### Assignment
Search term "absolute": please copy every line of the records below that contains it.

### Supplied records
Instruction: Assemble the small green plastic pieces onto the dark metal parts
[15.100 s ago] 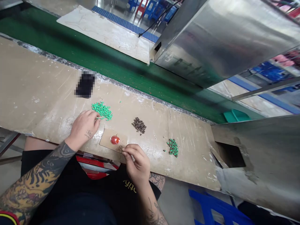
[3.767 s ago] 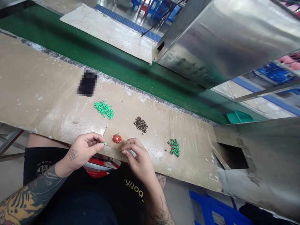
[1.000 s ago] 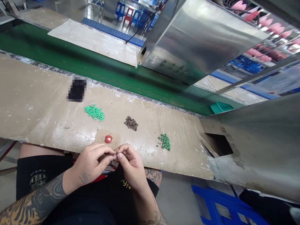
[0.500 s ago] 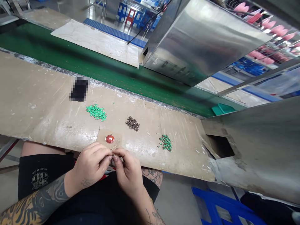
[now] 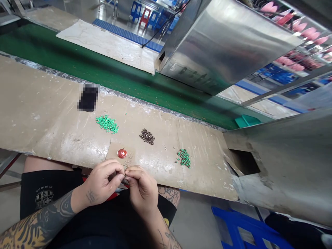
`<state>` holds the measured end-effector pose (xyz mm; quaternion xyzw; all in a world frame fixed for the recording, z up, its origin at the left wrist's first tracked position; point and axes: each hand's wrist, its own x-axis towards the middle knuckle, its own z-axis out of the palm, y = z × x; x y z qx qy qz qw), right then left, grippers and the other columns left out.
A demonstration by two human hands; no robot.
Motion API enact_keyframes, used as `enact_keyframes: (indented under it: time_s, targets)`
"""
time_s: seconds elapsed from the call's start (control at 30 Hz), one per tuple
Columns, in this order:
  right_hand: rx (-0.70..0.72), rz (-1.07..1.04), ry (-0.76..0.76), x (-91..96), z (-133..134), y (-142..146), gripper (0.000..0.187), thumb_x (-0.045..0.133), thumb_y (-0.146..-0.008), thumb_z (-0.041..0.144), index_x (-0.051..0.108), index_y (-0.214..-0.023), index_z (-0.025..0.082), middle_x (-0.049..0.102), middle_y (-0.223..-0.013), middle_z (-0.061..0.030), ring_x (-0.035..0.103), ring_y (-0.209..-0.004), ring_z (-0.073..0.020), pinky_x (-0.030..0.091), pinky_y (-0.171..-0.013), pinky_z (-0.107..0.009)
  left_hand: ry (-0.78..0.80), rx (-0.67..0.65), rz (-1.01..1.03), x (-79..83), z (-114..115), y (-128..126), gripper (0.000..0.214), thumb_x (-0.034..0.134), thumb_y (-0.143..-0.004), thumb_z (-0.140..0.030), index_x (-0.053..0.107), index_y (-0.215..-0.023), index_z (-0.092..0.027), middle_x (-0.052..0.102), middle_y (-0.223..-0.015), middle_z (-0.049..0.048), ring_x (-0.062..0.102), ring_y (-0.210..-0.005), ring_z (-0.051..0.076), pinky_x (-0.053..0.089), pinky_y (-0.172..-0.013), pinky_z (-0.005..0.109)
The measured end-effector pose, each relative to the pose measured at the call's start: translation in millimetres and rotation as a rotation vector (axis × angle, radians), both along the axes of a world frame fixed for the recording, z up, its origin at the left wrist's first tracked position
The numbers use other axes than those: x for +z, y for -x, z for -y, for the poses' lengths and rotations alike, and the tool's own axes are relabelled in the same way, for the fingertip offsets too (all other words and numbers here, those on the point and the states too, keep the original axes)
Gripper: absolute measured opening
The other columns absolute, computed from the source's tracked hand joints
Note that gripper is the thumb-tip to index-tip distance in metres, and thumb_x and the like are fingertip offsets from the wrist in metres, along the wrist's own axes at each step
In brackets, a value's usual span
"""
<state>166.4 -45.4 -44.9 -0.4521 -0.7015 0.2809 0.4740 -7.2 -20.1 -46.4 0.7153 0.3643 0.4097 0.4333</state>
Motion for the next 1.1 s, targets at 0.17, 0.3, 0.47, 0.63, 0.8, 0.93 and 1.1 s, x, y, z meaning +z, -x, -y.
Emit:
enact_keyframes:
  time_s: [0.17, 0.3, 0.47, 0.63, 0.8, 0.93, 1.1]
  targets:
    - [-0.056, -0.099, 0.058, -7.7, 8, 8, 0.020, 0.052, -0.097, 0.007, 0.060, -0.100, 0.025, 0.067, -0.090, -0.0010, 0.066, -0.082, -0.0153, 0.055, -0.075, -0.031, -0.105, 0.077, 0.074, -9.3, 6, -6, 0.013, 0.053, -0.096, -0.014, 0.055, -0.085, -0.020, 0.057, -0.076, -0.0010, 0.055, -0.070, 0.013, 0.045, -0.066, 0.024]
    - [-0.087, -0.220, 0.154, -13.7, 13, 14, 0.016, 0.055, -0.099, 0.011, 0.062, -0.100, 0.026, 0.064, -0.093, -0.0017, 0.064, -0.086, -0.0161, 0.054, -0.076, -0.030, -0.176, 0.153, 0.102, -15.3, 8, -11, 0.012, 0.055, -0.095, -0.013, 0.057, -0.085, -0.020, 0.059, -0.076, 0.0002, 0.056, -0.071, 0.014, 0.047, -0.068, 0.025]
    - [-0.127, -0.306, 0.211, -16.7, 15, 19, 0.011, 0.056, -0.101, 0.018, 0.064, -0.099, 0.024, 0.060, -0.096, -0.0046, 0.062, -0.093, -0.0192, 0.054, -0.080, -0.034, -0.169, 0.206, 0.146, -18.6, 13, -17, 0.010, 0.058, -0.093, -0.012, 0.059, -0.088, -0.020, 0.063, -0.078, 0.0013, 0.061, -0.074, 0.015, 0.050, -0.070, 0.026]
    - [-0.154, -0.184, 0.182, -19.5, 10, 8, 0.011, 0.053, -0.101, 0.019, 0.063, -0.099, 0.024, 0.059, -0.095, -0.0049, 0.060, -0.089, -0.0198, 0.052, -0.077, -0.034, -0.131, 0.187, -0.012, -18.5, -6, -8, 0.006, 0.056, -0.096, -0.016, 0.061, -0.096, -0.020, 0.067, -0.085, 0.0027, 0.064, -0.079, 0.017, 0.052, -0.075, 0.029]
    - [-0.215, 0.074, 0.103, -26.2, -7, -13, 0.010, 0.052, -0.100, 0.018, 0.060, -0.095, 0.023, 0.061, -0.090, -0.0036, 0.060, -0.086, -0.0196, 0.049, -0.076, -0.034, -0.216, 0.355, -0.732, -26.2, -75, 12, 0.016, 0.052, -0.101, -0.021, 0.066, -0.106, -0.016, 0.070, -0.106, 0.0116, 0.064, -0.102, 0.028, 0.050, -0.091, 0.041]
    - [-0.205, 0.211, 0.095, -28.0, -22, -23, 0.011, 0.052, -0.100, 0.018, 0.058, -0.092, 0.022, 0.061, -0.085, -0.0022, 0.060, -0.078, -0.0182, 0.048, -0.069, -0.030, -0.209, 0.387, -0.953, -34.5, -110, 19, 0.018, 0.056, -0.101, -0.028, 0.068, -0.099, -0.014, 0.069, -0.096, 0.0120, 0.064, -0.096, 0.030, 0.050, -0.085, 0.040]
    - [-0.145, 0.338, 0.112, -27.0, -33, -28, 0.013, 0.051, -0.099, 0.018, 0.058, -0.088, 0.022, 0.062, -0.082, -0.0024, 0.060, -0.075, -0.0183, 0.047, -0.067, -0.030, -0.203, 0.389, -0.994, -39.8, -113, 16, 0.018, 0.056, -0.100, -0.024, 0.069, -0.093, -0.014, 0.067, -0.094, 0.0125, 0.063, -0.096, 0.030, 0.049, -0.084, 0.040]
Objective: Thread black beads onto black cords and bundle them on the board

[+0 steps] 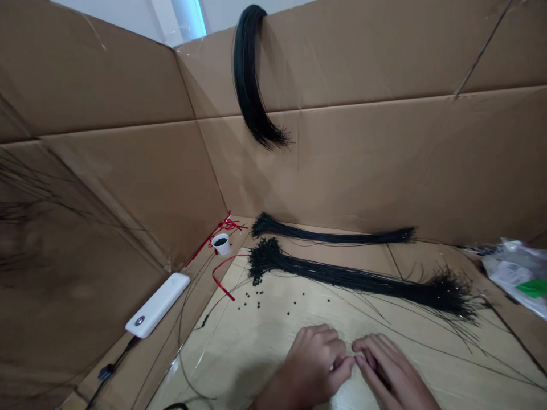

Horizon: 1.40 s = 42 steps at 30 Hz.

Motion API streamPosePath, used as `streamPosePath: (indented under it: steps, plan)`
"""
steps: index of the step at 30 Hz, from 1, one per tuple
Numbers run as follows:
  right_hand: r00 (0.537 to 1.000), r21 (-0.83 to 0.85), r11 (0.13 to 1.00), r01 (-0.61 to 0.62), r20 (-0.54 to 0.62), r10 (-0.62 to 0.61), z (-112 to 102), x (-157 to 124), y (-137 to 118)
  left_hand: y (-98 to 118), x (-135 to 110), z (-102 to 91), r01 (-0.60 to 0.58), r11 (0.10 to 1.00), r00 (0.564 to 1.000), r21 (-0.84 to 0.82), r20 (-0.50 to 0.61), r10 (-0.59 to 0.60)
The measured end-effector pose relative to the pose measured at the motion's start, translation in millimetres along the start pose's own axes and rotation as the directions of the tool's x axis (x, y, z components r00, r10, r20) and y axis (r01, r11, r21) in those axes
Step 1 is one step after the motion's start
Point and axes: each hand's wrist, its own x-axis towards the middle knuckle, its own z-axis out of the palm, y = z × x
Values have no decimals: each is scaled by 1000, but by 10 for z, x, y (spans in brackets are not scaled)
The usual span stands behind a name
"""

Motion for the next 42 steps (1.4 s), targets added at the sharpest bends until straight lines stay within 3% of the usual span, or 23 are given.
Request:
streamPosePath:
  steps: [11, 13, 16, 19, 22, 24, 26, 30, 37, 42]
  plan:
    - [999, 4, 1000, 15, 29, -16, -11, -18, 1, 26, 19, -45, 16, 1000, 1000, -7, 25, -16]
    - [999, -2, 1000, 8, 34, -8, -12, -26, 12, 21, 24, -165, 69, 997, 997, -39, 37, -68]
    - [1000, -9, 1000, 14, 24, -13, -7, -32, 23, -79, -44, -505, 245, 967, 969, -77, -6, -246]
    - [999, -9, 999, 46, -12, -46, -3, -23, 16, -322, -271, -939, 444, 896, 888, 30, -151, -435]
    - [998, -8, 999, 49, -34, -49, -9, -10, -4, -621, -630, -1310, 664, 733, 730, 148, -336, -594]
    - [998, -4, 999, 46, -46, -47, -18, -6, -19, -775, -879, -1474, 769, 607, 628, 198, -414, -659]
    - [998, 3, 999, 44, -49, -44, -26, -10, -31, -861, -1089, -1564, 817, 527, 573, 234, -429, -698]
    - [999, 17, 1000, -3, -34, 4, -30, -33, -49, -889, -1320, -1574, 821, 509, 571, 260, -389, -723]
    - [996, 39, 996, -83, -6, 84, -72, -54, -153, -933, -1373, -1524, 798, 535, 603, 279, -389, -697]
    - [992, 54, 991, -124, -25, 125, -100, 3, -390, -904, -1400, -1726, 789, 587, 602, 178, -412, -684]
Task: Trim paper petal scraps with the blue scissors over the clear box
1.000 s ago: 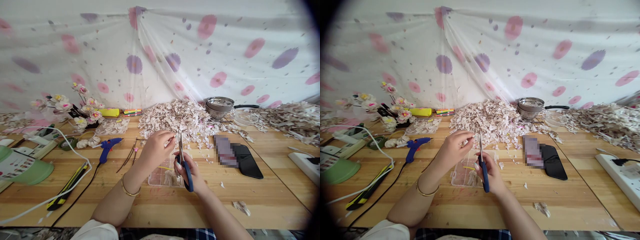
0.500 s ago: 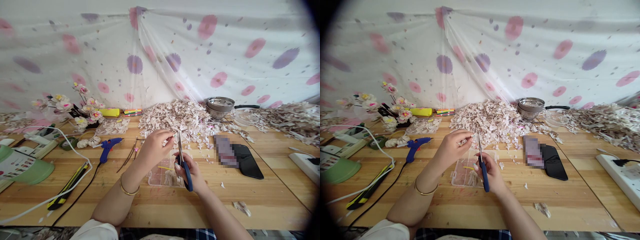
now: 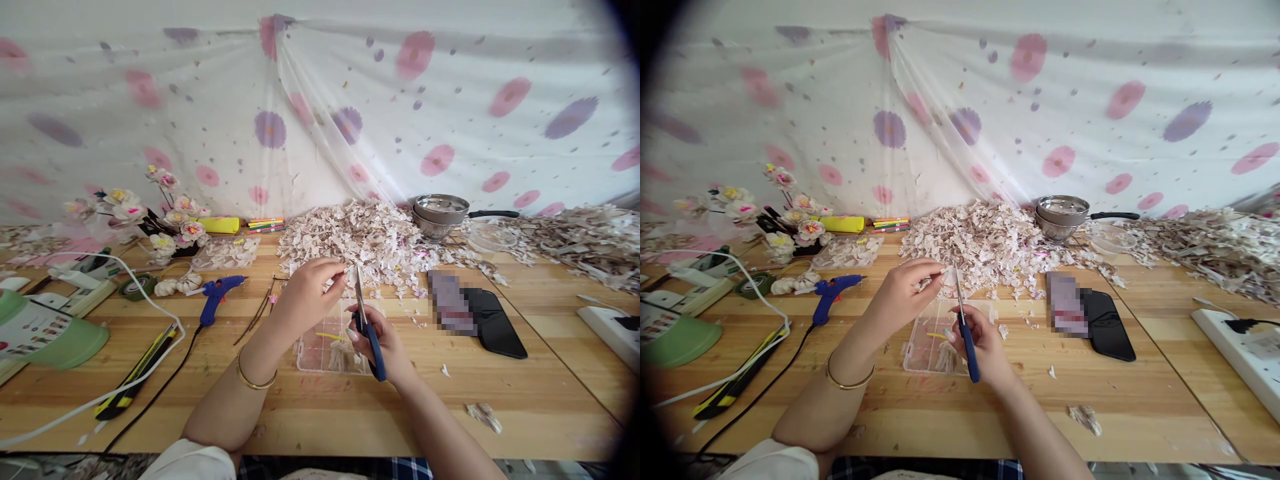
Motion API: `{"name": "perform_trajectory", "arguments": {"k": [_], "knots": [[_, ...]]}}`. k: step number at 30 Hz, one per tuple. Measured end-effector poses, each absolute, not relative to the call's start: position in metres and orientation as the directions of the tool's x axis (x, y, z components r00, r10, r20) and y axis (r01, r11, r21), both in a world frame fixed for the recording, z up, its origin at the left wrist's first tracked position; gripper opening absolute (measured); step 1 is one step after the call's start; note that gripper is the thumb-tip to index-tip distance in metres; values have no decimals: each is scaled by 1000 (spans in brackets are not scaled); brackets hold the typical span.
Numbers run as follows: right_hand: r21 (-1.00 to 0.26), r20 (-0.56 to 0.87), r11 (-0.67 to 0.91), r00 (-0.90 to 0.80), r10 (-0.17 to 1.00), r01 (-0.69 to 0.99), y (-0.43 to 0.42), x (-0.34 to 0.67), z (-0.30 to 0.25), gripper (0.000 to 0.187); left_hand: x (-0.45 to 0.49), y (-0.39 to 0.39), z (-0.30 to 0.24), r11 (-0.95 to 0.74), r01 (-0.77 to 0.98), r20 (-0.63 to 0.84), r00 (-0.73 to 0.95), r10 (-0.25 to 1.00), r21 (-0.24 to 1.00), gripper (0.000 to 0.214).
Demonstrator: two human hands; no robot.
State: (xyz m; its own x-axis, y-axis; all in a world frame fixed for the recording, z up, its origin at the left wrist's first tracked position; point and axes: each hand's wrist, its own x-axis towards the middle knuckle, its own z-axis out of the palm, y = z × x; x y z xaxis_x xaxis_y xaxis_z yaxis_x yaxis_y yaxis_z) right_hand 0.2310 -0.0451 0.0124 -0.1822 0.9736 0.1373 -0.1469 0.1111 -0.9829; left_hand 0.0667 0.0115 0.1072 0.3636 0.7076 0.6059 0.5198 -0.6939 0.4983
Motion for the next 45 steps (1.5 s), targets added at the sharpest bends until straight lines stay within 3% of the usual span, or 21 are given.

### Answer for this exercise
Gripper: absolute measured opening
The other columns absolute, computed from the source's tracked hand joints
Motion API: `{"name": "perform_trajectory", "arguments": {"k": [_], "knots": [[_, ...]]}}`. k: step number at 30 Hz, one per tuple. Measured end-effector poses, each absolute, not relative to the call's start: position in metres and orientation as the directions of the tool's x axis (x, y, z components r00, r10, r20) and y axis (r01, r11, r21), both in a world frame fixed for the recording, z up, its origin at the left wrist's first tracked position; gripper opening absolute (measured); step 1 is one step after the call's start; note that gripper is the thumb-tip to index-tip distance in metres; values have no decimals: each is scaled by 1000 (spans in brackets are not scaled); brackets hold the typical span.

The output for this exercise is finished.